# .htaccess Problem



## trop (27. April 2004)

Hallo, erstmal ein großes Lob an diese Seite - hat mir schon sehr viel geholfen 

Mein Problem: Ich krieg htaccess nicht richtig zum laufen. Rufe ich das geschützte Verzeichnis auf, richtige Passwort/User Kombination eingebe, geht nichts und ich werde nach dem dritten Versuch auf eine "Authorization Required 401" Seite umgeleitet.

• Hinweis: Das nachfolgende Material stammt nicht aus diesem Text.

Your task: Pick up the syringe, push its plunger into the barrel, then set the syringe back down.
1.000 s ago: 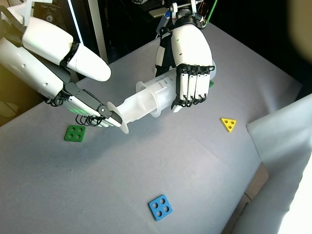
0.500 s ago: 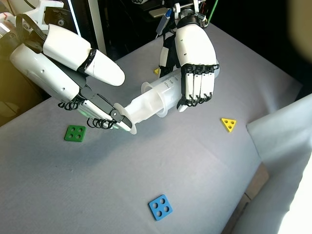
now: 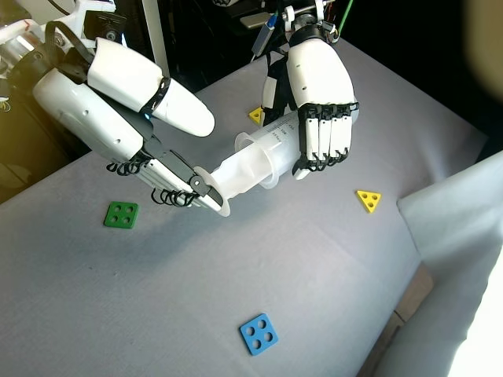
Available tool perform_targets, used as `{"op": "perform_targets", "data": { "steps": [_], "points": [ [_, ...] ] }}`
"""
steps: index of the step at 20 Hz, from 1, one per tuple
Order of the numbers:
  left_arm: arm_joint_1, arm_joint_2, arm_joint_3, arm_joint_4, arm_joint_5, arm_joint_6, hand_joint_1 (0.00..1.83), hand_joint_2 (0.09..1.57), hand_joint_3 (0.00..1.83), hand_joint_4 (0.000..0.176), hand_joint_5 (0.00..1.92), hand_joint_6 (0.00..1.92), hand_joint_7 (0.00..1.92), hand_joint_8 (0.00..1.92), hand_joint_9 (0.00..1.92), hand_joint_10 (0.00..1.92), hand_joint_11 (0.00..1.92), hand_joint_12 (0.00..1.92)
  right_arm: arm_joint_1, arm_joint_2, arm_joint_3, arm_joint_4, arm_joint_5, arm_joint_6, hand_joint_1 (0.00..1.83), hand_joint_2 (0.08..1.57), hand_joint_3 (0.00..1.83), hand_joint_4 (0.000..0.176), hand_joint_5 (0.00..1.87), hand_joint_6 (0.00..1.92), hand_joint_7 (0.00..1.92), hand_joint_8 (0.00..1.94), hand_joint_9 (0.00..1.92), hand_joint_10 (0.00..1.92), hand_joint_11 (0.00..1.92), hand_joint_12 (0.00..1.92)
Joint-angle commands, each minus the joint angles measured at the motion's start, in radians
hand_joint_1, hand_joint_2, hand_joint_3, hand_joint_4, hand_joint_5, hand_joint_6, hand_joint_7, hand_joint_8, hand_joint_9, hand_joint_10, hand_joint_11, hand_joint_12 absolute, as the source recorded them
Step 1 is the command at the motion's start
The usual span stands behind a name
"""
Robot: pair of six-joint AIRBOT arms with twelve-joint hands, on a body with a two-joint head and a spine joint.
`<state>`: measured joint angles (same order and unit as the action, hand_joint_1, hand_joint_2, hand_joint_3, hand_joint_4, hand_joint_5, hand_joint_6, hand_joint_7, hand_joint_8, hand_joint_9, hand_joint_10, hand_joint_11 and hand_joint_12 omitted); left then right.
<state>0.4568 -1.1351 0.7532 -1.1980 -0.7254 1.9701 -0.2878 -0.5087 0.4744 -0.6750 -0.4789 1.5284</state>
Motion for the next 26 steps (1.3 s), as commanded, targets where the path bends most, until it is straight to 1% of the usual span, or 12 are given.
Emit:
{"op": "perform_targets", "data": {
  "steps": [1,6,10,13,15,16,19,21,22,23,25,26],
  "points": [
    [-0.024,-0.009,-0.004,0.092,-0.004,-0.020,1.31,1.31,0.00,0.000,0.48,1.53,0.67,1.54,0.61,1.68,0.46,1.50,0.023,-0.022,-0.015,0.008,0.170,-0.019,0.00,1.42,0.00,0.000,0.12,0.00,0.09,0.00,0.04,0.01,0.00,0.00],
    [-0.024,-0.009,-0.004,0.092,-0.004,-0.020,1.31,1.32,0.00,0.000,0.47,1.57,0.67,1.55,0.60,1.69,0.44,1.51,0.042,-0.069,-0.014,0.008,0.182,-0.069,0.00,1.42,0.00,0.000,0.12,0.00,0.09,0.00,0.04,0.01,0.01,0.00],
    [-0.024,-0.009,-0.004,0.092,-0.004,-0.020,1.30,1.32,0.00,0.000,0.46,1.58,0.66,1.58,0.59,1.70,0.43,1.55,0.077,-0.111,-0.015,0.030,0.182,-0.070,0.00,1.42,0.00,0.000,0.12,0.01,0.10,0.01,0.03,0.00,0.01,0.01],
    [-0.024,-0.007,-0.006,0.092,-0.004,-0.016,1.31,1.31,0.00,0.000,0.47,1.58,0.68,1.53,0.59,1.68,0.43,1.54,0.083,-0.141,-0.015,0.038,0.182,-0.073,0.00,1.43,0.00,0.000,0.11,0.00,0.09,0.00,0.03,0.01,0.00,0.00],
    [-0.024,-0.007,-0.006,0.092,-0.004,-0.016,1.31,1.32,0.00,0.000,0.47,1.60,0.67,1.55,0.59,1.68,0.42,1.53,0.083,-0.142,-0.015,0.045,0.182,-0.073,0.00,1.43,0.00,0.000,0.09,0.00,0.07,0.00,0.01,0.00,0.00,0.00],
    [-0.024,-0.007,-0.006,0.092,-0.004,-0.016,1.30,1.32,0.00,0.000,0.45,1.64,0.66,1.56,0.58,1.69,0.42,1.54,0.083,-0.143,-0.015,0.049,0.182,-0.073,0.00,1.42,0.00,0.000,0.11,0.01,0.08,0.01,0.02,0.01,0.00,0.00],
    [-0.023,-0.007,-0.007,0.091,-0.004,-0.015,1.31,1.32,0.00,0.000,0.47,1.60,0.66,1.57,0.58,1.69,0.41,1.53,0.083,-0.150,-0.015,0.074,0.184,-0.073,0.00,1.43,0.00,0.000,0.11,0.01,0.08,0.01,0.02,0.01,0.00,0.00],
    [-0.023,-0.007,-0.007,0.091,-0.004,-0.014,1.31,1.31,0.00,0.000,0.50,1.60,0.67,1.53,0.59,1.67,0.40,1.55,0.083,-0.153,-0.017,0.081,0.197,-0.074,0.00,1.43,0.00,0.000,0.11,0.01,0.09,0.01,0.03,0.01,0.01,0.00],
    [-0.023,-0.007,-0.007,0.090,-0.004,-0.014,1.31,1.31,0.00,0.000,0.50,1.58,0.67,1.54,0.59,1.68,0.40,1.55,0.084,-0.153,-0.019,0.081,0.201,-0.080,0.00,1.42,0.00,0.000,0.13,0.01,0.11,0.01,0.05,0.02,0.03,0.01],
    [-0.023,-0.007,-0.008,0.090,-0.004,-0.014,1.31,1.32,0.00,0.000,0.48,1.61,0.67,1.54,0.58,1.69,0.40,1.55,0.083,-0.151,-0.019,0.081,0.202,-0.089,0.00,1.42,0.00,0.000,0.13,0.01,0.11,0.01,0.05,0.02,0.03,0.01],
    [-0.024,-0.007,-0.009,0.090,-0.004,-0.014,1.31,1.32,0.00,0.000,0.46,1.60,0.67,1.56,0.59,1.68,0.42,1.56,0.081,-0.124,-0.017,0.080,0.202,-0.129,0.00,1.42,0.00,0.000,0.12,0.01,0.10,0.01,0.03,0.01,0.00,0.01],
    [-0.024,-0.007,-0.010,0.090,-0.004,-0.014,1.31,1.32,0.00,0.000,0.46,1.60,0.67,1.56,0.59,1.68,0.42,1.54,0.079,-0.112,-0.016,0.059,0.202,-0.142,0.00,1.42,0.00,0.000,0.12,0.01,0.10,0.01,0.02,0.00,0.00,0.01]
  ]
}}
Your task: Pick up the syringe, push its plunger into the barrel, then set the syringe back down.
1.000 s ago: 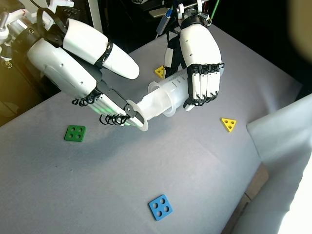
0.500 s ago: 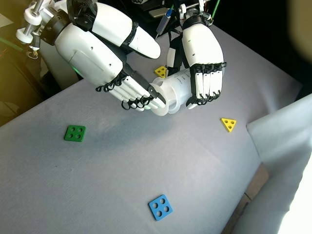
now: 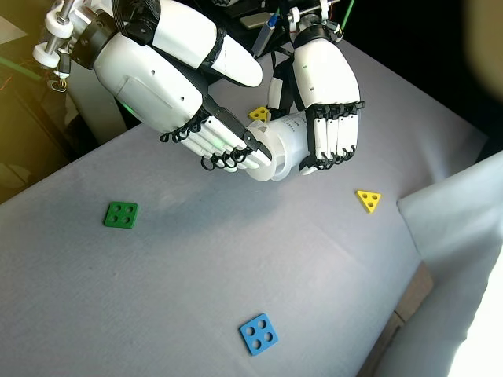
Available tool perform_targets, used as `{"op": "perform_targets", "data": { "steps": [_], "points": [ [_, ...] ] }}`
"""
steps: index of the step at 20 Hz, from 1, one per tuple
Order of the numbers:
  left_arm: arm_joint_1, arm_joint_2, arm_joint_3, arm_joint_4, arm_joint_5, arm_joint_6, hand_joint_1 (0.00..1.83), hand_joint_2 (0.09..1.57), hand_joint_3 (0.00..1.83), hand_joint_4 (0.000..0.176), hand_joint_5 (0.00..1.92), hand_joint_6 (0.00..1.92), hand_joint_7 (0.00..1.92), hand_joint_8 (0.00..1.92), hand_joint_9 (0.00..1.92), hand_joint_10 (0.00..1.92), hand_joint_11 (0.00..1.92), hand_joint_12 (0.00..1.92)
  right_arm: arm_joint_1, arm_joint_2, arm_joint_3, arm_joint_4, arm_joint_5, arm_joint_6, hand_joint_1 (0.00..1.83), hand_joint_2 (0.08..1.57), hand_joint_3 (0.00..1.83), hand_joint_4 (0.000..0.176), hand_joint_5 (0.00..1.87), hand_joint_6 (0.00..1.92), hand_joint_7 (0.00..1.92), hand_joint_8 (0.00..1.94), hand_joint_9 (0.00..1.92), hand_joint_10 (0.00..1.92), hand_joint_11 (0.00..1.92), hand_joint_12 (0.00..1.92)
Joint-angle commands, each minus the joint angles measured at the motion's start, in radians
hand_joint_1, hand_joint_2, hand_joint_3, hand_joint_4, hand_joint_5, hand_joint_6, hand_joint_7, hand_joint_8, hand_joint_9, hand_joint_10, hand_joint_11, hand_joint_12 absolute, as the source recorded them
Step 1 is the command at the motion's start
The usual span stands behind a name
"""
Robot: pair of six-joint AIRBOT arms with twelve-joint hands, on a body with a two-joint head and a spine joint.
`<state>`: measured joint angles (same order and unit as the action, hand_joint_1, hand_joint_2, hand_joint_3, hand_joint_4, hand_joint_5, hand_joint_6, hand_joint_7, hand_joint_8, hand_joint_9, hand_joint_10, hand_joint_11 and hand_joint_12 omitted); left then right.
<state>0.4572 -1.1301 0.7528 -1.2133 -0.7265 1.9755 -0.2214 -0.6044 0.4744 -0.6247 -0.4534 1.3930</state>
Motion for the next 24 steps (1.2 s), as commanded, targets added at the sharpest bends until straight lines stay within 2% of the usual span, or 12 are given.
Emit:
{"op": "perform_targets", "data": {
  "steps": [1,5,8,13,15,19,21,24],
  "points": [
    [-0.024,-0.012,-0.010,0.105,-0.002,-0.019,1.31,1.32,0.00,0.000,0.46,1.60,0.67,1.56,0.58,1.68,0.42,1.54,0.011,-0.003,-0.016,-0.057,0.175,-0.007,0.00,1.43,0.00,0.000,0.10,0.00,0.09,0.00,0.02,0.00,0.00,0.01],
    [-0.024,-0.012,-0.011,0.107,-0.002,-0.014,1.31,1.32,0.00,0.000,0.47,1.62,0.66,1.55,0.59,1.67,0.43,1.54,-0.003,0.083,-0.016,-0.171,0.151,-0.037,0.00,1.42,0.00,0.000,0.10,0.00,0.08,0.00,0.02,0.00,0.00,0.00],
    [-0.024,-0.012,-0.010,0.114,-0.002,-0.014,1.31,1.32,0.00,0.000,0.49,1.59,0.66,1.54,0.58,1.69,0.42,1.54,-0.013,0.137,-0.020,-0.187,0.149,-0.118,0.00,1.42,0.00,0.000,0.11,0.01,0.10,0.01,0.04,0.01,0.02,0.01],
    [-0.018,-0.012,-0.010,0.132,0.013,-0.014,1.31,1.31,0.00,0.000,0.50,1.59,0.66,1.54,0.60,1.68,0.44,1.53,-0.024,0.233,-0.033,-0.412,0.128,-0.153,0.00,1.42,0.00,0.000,0.12,0.01,0.10,0.00,0.03,0.01,0.01,0.01],
    [-0.011,-0.013,-0.010,0.143,0.015,-0.014,1.31,1.31,0.00,0.000,0.49,1.60,0.66,1.53,0.61,1.67,0.45,1.51,-0.038,0.273,-0.033,-0.461,0.117,-0.156,0.00,1.42,0.00,0.000,0.12,0.01,0.09,0.00,0.03,0.00,0.01,0.01],
    [0.007,-0.017,-0.009,0.169,0.019,-0.014,1.31,1.31,0.00,0.000,0.49,1.59,0.66,1.55,0.60,1.68,0.43,1.54,-0.023,0.327,-0.032,-0.731,0.128,-0.156,0.00,1.42,0.00,0.000,0.12,0.01,0.10,0.00,0.03,0.00,0.00,0.02],
    [0.021,-0.026,-0.006,0.186,0.019,-0.014,1.31,1.31,0.00,0.000,0.49,1.58,0.66,1.55,0.59,1.69,0.43,1.54,-0.010,0.358,-0.022,-0.790,0.199,-0.158,0.00,1.42,0.00,0.000,0.11,0.00,0.09,0.00,0.03,0.01,0.01,0.00],
    [0.057,-0.041,-0.002,0.223,0.019,-0.017,1.31,1.32,0.00,0.000,0.47,1.60,0.65,1.54,0.60,1.69,0.45,1.54,0.002,0.368,0.037,-0.791,0.449,-0.292,0.00,1.42,0.00,0.000,0.12,0.01,0.09,0.00,0.03,0.01,0.01,0.01]
  ]
}}
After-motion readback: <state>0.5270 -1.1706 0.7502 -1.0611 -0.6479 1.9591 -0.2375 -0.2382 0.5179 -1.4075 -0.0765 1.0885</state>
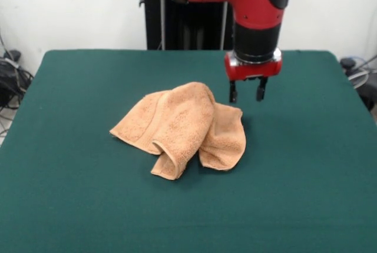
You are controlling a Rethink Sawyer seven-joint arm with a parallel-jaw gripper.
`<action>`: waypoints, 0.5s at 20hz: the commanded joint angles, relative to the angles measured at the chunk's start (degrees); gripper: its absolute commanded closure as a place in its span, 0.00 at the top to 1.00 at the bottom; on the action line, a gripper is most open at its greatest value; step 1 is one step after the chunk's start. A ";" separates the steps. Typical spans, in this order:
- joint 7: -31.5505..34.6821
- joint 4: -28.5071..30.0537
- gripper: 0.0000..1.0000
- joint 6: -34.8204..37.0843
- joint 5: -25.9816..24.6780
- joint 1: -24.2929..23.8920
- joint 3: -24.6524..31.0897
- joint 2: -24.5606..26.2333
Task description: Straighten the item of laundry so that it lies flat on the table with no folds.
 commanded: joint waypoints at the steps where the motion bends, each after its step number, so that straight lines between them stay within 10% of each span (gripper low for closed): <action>1: 10.74 -3.24 1.00 -5.99 1.02 -0.27 -0.55 4.87; 10: 10.58 -2.60 1.00 -9.62 0.94 -0.99 -0.32 7.08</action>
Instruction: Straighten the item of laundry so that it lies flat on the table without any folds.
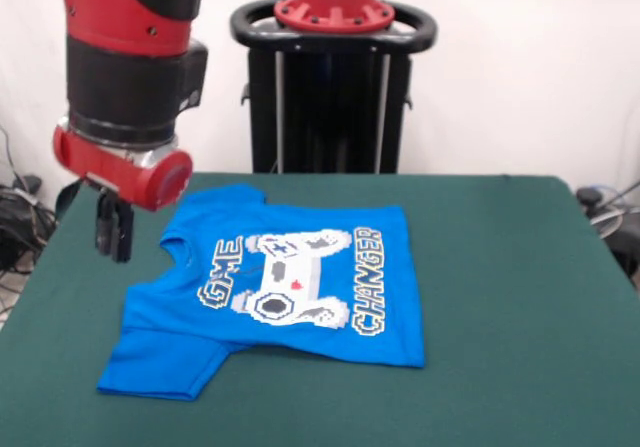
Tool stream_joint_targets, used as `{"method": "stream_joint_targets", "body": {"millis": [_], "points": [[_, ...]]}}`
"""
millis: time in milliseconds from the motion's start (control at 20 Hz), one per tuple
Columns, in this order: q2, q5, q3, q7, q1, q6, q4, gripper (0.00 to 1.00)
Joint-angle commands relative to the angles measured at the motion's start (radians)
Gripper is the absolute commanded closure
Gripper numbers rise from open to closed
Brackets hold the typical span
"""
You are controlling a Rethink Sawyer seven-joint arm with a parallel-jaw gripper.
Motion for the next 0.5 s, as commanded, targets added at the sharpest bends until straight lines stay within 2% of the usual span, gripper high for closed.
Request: {"method": "stream_joint_targets", "body": {"millis": [50,500], "points": [[-0.066,0.05,0.038,-0.018,0.018,0.068,0.185,1.0],[0.021,0.019,0.084,-0.127,-0.056,0.034,0.124,1.0]]}}
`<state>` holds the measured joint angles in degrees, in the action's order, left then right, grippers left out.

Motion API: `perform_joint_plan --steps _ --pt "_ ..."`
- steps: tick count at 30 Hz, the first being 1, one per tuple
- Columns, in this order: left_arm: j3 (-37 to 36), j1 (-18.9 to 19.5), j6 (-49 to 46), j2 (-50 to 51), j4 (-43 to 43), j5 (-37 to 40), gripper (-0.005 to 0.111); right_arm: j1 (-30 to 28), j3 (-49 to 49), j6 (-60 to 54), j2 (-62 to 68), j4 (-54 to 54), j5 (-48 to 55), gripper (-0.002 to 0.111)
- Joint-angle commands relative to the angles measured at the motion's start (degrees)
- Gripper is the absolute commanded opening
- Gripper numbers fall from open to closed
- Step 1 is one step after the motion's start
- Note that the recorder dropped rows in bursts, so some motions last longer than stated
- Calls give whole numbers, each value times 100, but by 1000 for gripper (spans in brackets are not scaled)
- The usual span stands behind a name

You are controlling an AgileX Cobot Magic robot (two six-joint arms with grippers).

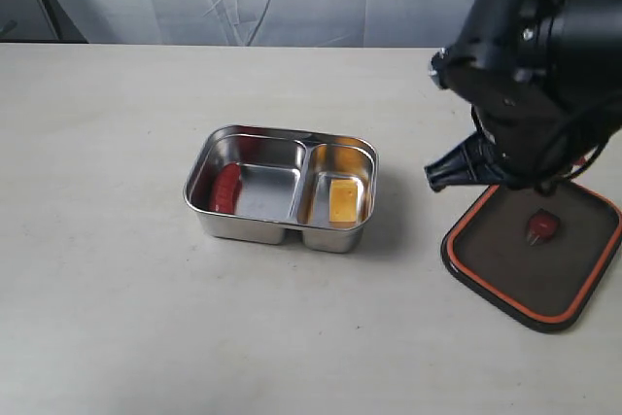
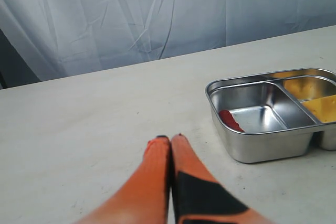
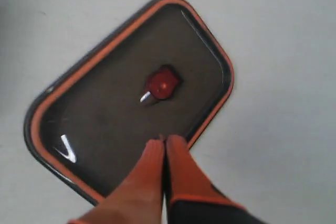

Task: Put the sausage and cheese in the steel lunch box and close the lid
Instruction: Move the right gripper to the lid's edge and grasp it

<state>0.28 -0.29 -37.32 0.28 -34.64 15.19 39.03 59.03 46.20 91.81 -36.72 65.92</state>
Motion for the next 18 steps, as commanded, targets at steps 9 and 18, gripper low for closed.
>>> perform_joint_plan --steps 9,18 --pt "-28 -41 -17 -28 7 -24 0 -356 -1068 -759 638 303 -3341 -1" --pt "-28 -41 -17 -28 7 -24 0 -972 -1216 -1355 944 1350 -3729 -1"
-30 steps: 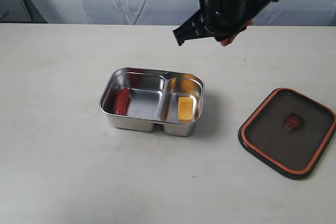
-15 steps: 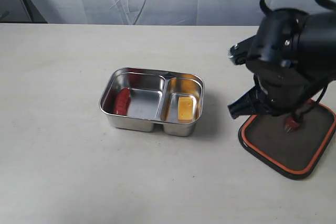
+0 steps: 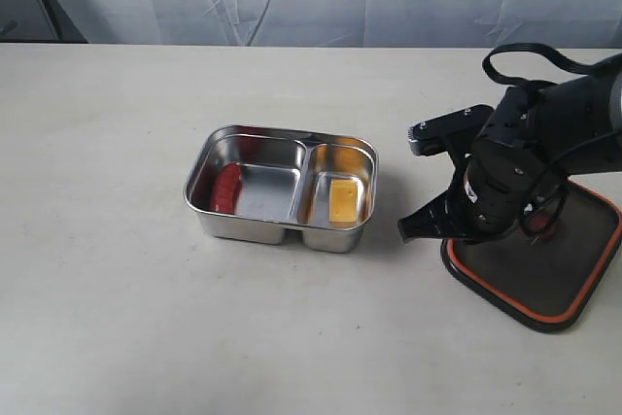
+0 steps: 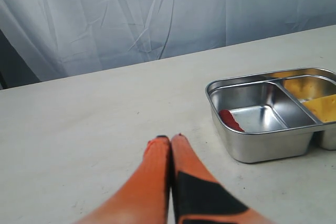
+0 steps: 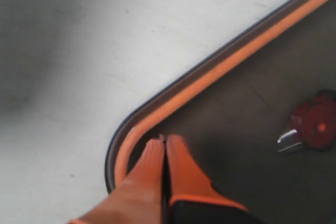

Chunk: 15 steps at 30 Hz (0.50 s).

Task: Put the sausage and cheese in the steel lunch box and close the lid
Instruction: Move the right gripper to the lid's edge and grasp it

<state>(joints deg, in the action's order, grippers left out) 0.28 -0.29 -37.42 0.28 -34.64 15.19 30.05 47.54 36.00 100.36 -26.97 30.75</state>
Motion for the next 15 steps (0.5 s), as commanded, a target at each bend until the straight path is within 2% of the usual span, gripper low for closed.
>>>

Habe einen Testfolder angelegt: http://www.west-zigaretten.de/user/david_b/test/

Benutzer: elvis
Passwort: haus


*Meine .htaccess:* 
AuthUserFile "/html/user/david_b/test/.htpasswd"
AuthType Basic
AuthName "Test"
require user elvis


*Meine .htpasswd:*
elvis:INEoFJskZiZuw




Bin bei http://www.networksolutions.de ist ein Apache Linux Server.


----------



## Sven Mintel (27. April 2004)

Hast du beim crypten des Passwortes ein Salt angegeben.... es sieht mir zumindest so aus, als ob nicht... was dann fehlschlägt.

Crypte mal neu.... z.B. hier ...da ist etwas weiter unten ein Eingabefeld.


----------



## trop (27. April 2004)

Ist geändert, hat nichts gebracht.
Sollte der in diesem Fenster nicht oben "test" anstatt "Verbindung zu http://www...." anzeigen?


----------



## Sven Mintel (27. April 2004)

Bei mir steht da auch "test".... 

bei "AuthUserFile" ...das sieht mir auch nicht nach dem korrekten Pfad aus... dort muss der komplette Pfad ab dem Server-Root-Verzeichnis hinein, nicht der ab deines eigenen Webverzeichnisses...(welches, nehme ich an, "HTML" ist).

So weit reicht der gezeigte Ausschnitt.